カナダ政府は、米国との貿易協議が停滞するのを避けるため、デジタルサービス税を撤回することを決定した。これは、トランプ米大統領がこの課税を理由に協議を打ち切ると発表してから2日後のことである。カナダ政府は税金を撤廃することで、7月21日までにアメリカと貿易協定を結ぶための道筋が再び整うと説明している。
トランプ大統領は6月27日、カナダのデジタルサービス税(DST,Digital Services Tax)を理由に、カナダとのすべての貿易協議を終了すると述べた。この税は、アマゾン、グーグル、ネットフリックスなど米国拠点のテクノロジー企業に影響を与えるものである。
カナダのカーニー首相は6月29日の税撤回発表後、「カナダと米国の新たな経済・安全保障関係に関する交渉において、カナダ新政権は常に、あらゆる合意がカナダの労働者と企業の最善の利益にどのように貢献するかを指針とする」「本日の発表により、今月カナナスキスで開催されたG7首脳会議で設定された2025年7月21日という期限に向けて、交渉を再開することが可能となる」と声明を出した。
6月16日にアルバータ州カナナスキスで開催されたG7サミットにおいて、カーニー首相とトランプ大統領は30日以内に貿易協定を締結することで合意していた。
DSTは、テクノロジー企業がカナダのユーザー向けに提供するデジタルサービスから得た収益に3%の課税を課すものである。この税は6月30日から施行予定で、2022年まで遡及して適用されることになっていたため、米国のテック企業は6月末までに20億ドルの支払い義務を負うことになっていた。
カナダのこの課税措置は、バイデン政権およびトランプ政権の双方にとって不快なものであった。
トランプ大統領は6月27日、「この不当な税に基づき、我々はカナダとのすべての貿易協議を直ちに終了する」と述べ、「今後7日以内に、米国と取引を行うためにカナダが支払うことになる関税を通知する」とした。

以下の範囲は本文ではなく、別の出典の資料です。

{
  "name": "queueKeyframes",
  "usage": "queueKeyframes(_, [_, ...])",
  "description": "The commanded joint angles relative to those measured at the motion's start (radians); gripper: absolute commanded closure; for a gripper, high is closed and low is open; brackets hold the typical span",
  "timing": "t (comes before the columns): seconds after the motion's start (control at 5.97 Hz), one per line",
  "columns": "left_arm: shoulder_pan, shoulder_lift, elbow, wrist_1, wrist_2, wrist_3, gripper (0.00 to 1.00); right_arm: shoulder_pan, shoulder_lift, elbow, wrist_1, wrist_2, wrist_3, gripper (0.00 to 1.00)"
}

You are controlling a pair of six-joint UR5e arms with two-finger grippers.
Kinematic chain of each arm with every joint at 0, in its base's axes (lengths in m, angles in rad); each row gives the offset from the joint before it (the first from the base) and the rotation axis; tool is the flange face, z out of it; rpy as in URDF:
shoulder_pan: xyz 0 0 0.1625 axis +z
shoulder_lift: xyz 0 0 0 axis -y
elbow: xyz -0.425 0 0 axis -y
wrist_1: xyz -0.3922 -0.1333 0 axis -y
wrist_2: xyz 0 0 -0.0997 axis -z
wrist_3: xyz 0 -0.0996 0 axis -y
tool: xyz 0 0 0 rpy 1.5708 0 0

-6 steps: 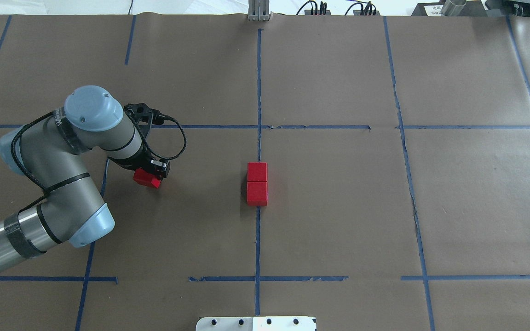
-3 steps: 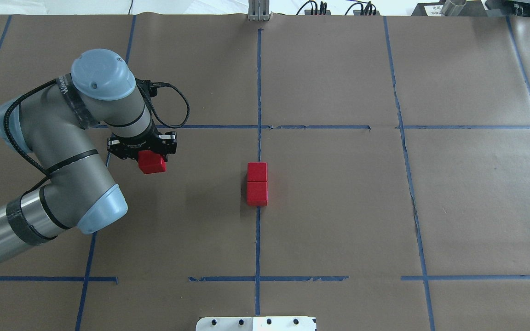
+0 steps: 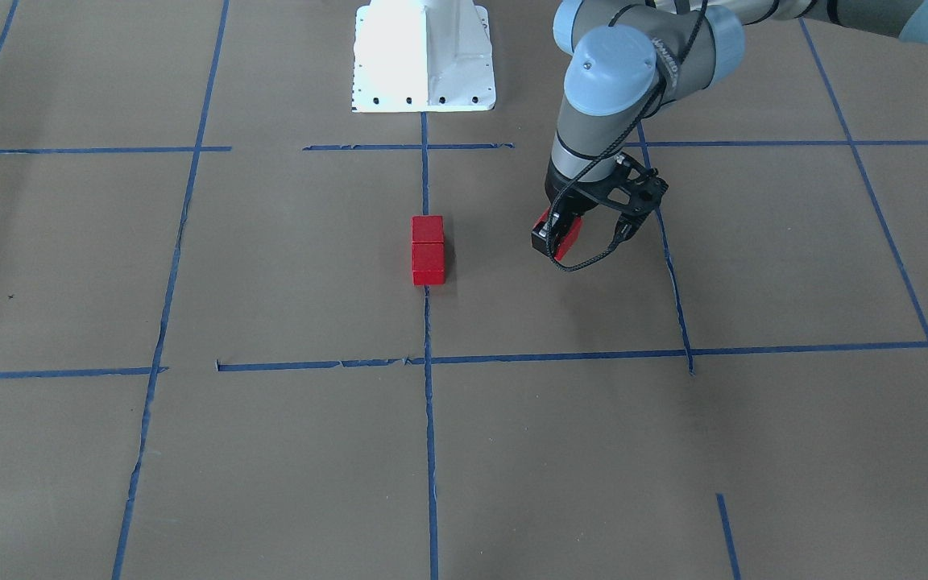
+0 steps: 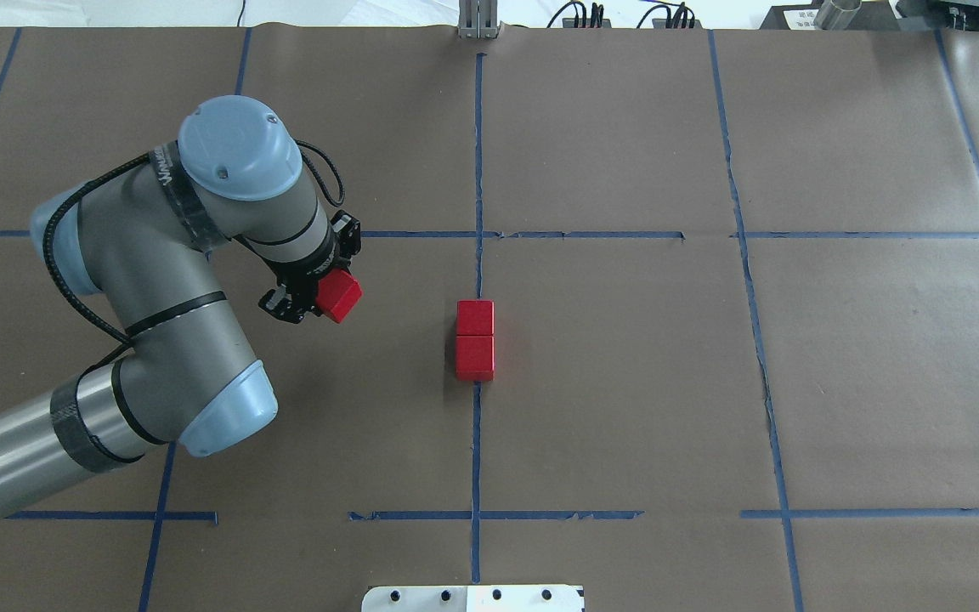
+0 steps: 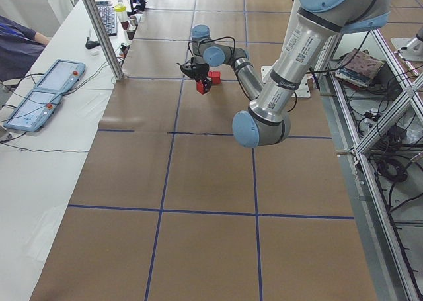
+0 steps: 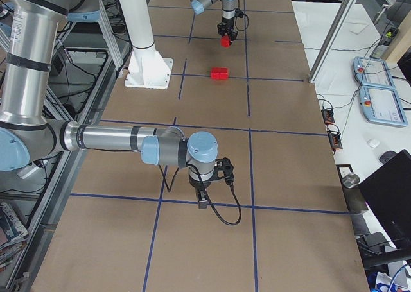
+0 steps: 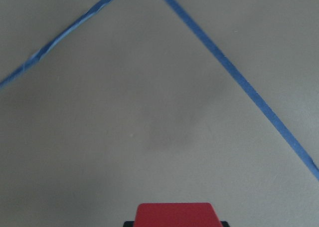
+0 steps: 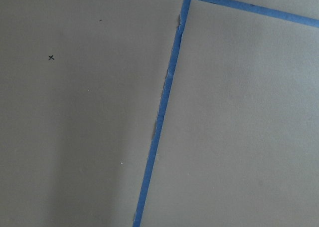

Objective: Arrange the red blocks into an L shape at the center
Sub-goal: 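Lift and carry the cube with the left gripper toward the cube pair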

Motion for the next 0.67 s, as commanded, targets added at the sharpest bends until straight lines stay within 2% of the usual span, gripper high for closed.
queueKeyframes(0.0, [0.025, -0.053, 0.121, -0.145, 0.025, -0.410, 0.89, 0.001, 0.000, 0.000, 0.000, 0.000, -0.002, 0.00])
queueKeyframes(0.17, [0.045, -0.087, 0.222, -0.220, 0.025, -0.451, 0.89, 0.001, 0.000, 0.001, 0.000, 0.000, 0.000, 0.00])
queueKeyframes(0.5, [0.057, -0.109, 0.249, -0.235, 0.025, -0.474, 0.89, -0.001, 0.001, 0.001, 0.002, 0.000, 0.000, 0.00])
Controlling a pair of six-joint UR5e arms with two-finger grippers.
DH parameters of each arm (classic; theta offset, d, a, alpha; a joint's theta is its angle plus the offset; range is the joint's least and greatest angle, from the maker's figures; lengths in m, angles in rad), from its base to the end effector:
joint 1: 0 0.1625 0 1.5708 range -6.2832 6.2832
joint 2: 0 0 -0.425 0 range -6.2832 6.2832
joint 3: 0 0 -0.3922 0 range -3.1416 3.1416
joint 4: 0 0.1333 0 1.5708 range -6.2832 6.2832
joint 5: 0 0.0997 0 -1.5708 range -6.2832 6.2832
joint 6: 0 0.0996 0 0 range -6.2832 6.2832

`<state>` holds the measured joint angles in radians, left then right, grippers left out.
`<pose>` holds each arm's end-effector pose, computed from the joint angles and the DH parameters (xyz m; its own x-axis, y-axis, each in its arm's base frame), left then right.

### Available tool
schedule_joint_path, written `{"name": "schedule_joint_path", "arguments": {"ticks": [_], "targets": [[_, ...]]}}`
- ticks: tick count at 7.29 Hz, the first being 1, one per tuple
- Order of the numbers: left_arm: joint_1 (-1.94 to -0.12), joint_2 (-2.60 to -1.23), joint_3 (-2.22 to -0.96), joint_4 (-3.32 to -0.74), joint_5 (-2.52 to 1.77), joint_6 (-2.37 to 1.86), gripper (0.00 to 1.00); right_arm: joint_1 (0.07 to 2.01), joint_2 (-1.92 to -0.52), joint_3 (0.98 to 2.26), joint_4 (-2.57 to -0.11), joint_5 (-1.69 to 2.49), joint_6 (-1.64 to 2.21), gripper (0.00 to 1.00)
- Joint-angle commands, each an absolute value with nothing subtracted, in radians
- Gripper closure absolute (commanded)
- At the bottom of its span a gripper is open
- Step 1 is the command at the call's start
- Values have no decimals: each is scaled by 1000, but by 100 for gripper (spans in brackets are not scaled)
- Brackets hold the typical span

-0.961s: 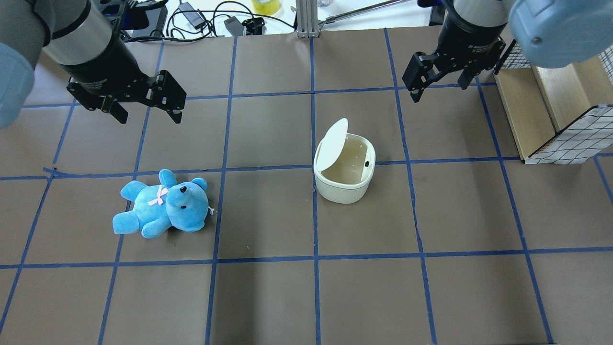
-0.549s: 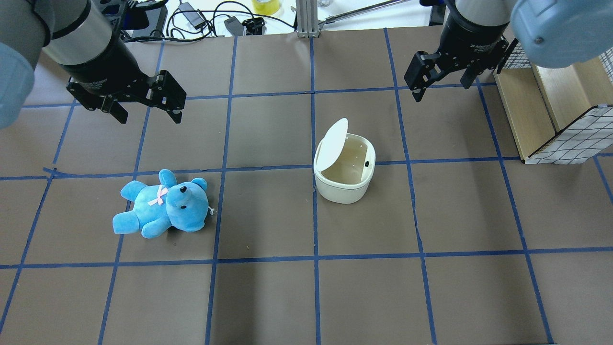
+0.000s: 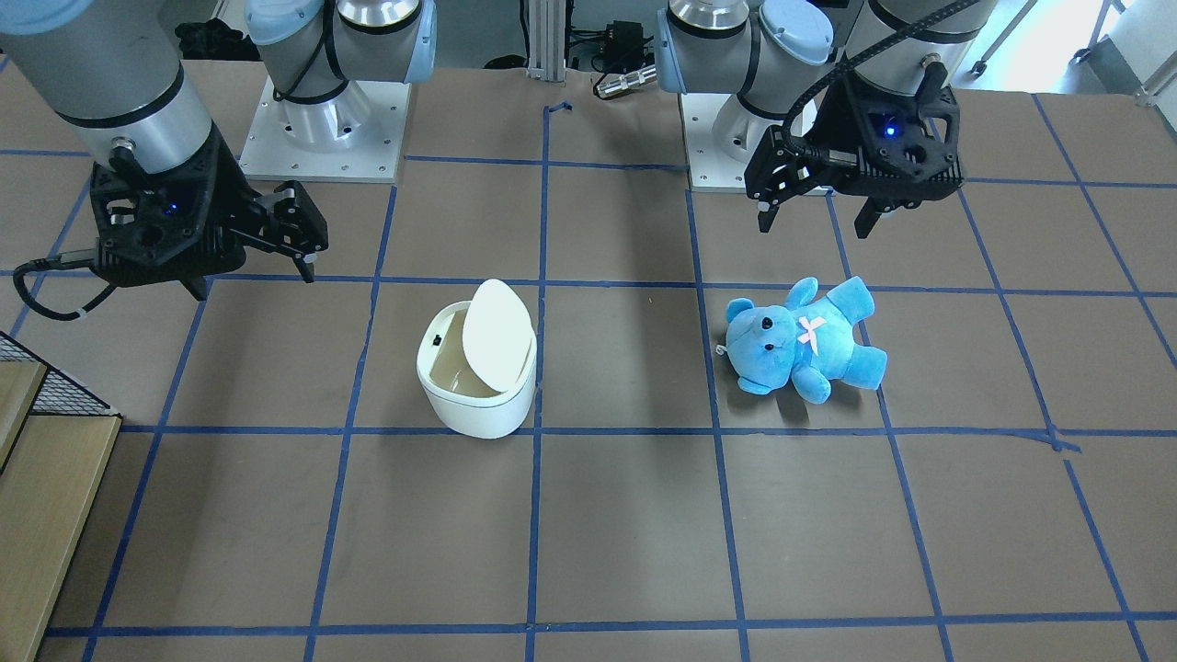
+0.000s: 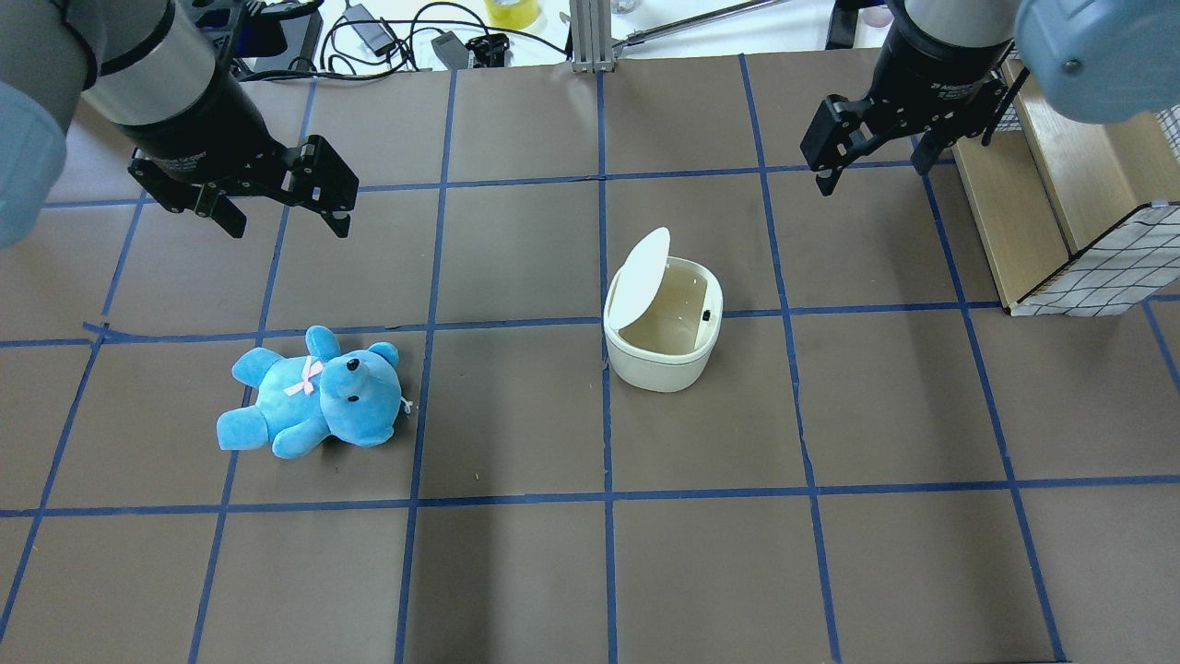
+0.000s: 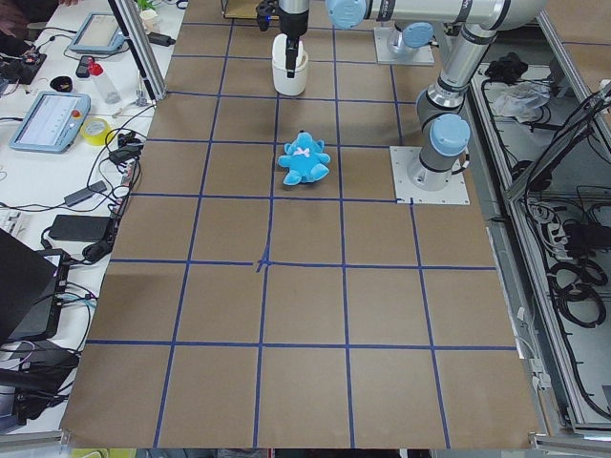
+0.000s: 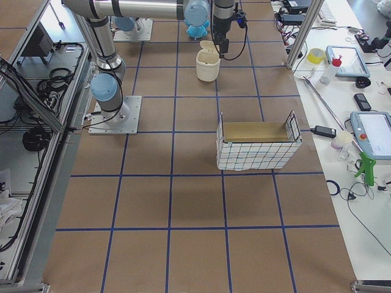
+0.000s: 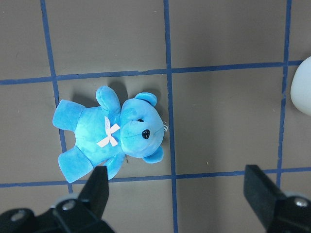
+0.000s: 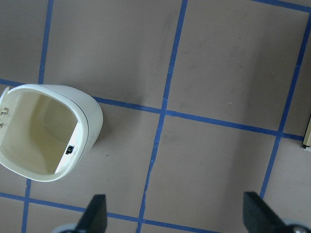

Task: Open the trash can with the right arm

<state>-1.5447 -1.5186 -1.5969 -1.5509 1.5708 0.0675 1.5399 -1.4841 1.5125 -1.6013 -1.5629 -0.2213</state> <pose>-0.1209 -0.4774 0.5022 -0.9991 0.0413 -0.0031 0.0414 0.9981 -0.0459 0.1177 -0.5326 0.4754 -0.9819 -0.1893 -0.0072 -0.1892 0.9819 -0.0038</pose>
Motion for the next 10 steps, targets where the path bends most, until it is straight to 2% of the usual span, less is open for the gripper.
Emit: {"name": "schedule_joint_path", "arguments": {"ticks": [1,5,10], "targets": [[-1545,-1519,-1597,-1551,1571,67,0,1536,-1485,1513,-1594,-1565,-215,0],[-1545,-1519,-1597,-1551,1571,67,0,1540,-1536,1520,-1516,-1562,-195,1],[-1545,-1519,-1597,-1551,1571,67,0,1542,-1536,1519,-1621,-1563,-187,1]]}}
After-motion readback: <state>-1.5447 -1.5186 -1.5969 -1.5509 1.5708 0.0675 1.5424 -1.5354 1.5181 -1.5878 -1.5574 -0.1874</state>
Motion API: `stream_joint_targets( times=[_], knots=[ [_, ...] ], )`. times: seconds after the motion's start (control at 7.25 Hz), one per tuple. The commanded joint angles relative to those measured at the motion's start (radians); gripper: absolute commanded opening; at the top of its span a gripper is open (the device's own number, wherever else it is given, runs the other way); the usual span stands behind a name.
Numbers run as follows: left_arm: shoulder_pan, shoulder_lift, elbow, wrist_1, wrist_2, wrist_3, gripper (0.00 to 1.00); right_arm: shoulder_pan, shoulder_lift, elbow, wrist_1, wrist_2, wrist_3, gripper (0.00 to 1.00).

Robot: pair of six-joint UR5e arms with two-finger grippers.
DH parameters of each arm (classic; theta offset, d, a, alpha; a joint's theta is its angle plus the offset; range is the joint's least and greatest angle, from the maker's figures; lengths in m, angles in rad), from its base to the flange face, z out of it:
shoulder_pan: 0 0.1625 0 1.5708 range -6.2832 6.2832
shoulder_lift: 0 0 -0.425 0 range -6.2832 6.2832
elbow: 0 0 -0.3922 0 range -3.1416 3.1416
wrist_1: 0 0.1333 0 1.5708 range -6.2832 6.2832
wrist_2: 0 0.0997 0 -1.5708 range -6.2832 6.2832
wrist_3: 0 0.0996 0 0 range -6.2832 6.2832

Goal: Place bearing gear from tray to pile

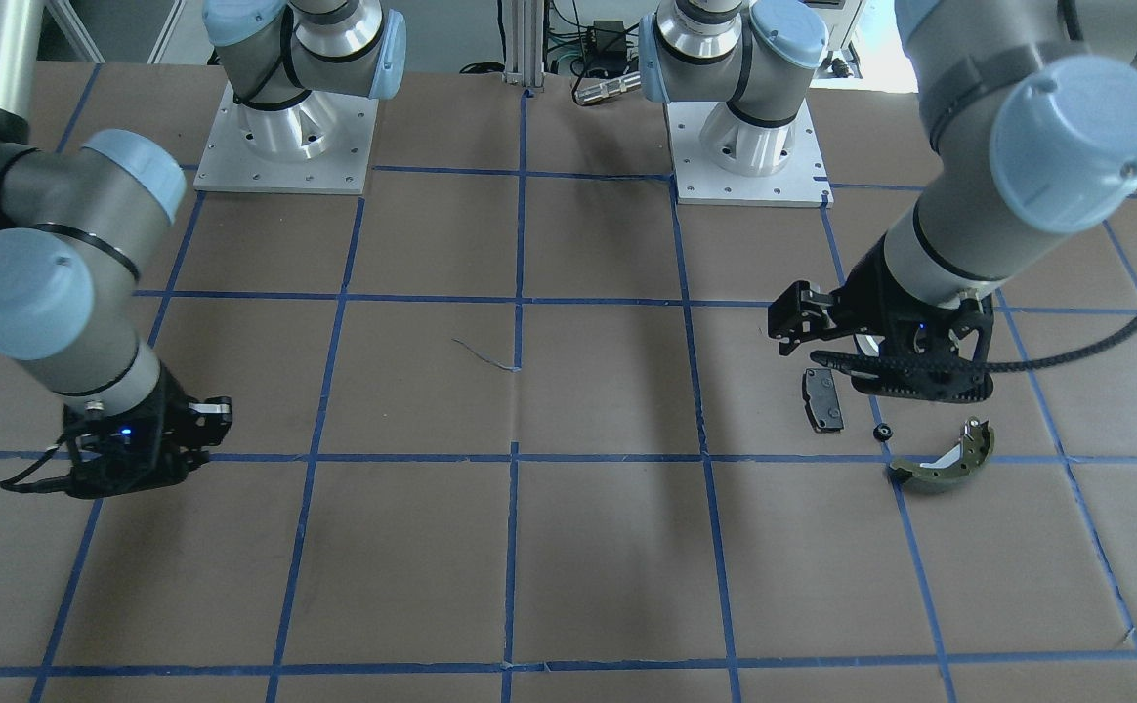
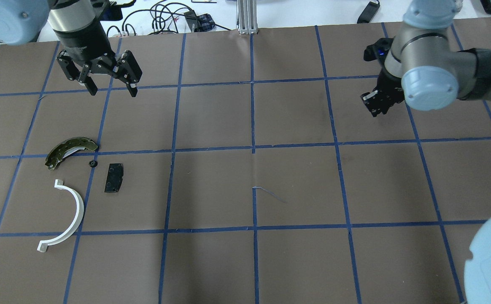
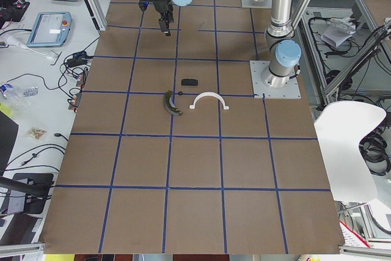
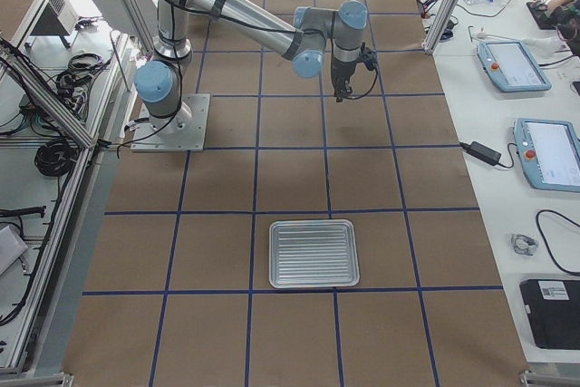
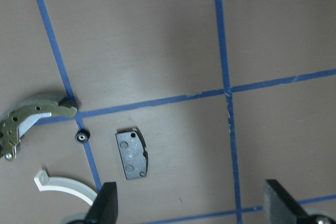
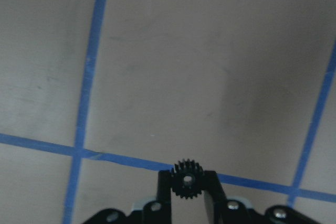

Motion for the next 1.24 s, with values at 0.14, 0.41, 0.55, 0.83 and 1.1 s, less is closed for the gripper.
stream_joint_targets(
  times=[0.14,0.41,0.55,0.83,1.1],
  knots=[
    [-0.089,0.125,-0.082,-0.049,-0.004,-0.177,0.94,0.189,-0.009,0.026,0.018,0.150,0.409,0.00],
    [-0.089,0.222,-0.233,0.019,-0.004,-0.170,0.91,0.269,0.001,0.027,0.013,0.159,0.463,0.00],
    [-0.089,0.241,-0.298,0.173,0.002,-0.151,0.91,0.295,0.007,0.029,0.013,0.163,0.528,0.00],
    [-0.082,0.236,-0.299,0.233,-0.001,-0.153,1.00,0.330,0.027,0.035,0.004,0.165,0.547,0.00],
    [-0.082,0.247,-0.276,0.213,0.004,-0.153,1.00,0.337,0.023,0.073,0.002,0.168,0.598,0.00]
  ],
)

トランプ政権はすでにカナダ製品に25%の関税を課しているが、米国・メキシコ・カナダ協定(USMCA)の対象品目は除外されている。トランプ政権はまた、すべての鉄鋼およびアルミニウム輸入品に一律の関税を課している。
トランプ大統領は6月27日、アメリカが「カナダに対して大きな影響力を持っている」と記者団に語った。「私たちは有利な立場にある。カナダとはたくさんの取引があるし、カナダ側もほとんどのビジネスを私たちとやっている。こうした関係なら、相手をもっと大切に扱うべきだということだ」と述べた。
カナダ政府は、米国の関税を最小限に抑えるため、新たな貿易協議を模索している。
DST撤回の発表に際し、カナダ財務大臣フランソワ=フィリップ・シャンパーニュ氏は、この決定によって米国との貿易協議が前進すると述べた。「カナダ新政権は、G7で最強の経済を築き、カナダの労働者と企業を守ることに注力している」「デジタルサービス税の撤回は、米国との新たな経済・安全保障関係の交渉を大きく進展させ、すべてのカナダ人の雇用創出と繁栄のための取り組みを強化するものだ」とシャンパーニュ氏は6月29日の声明で述べた。
シャンパーニュ氏は、カナダやアメリカの経済界やアメリカの政治家たちからDSTの撤廃を求める強い圧力があったにもかかわらず、6月19日の時点では「この税金を一時停止するつもりはない」と述べていた。カーニー政権の自由党も、「この税金は他の多くの国が導入しているものと同じような内容であり、大企業はカナダでもきちんと税金を負担すべきだ」と説明していた。
また、カナダ議会予算局の試算によれば、この税金によってカナダ政府は今後5年間で72億ドルの税収を得られる見込みだった。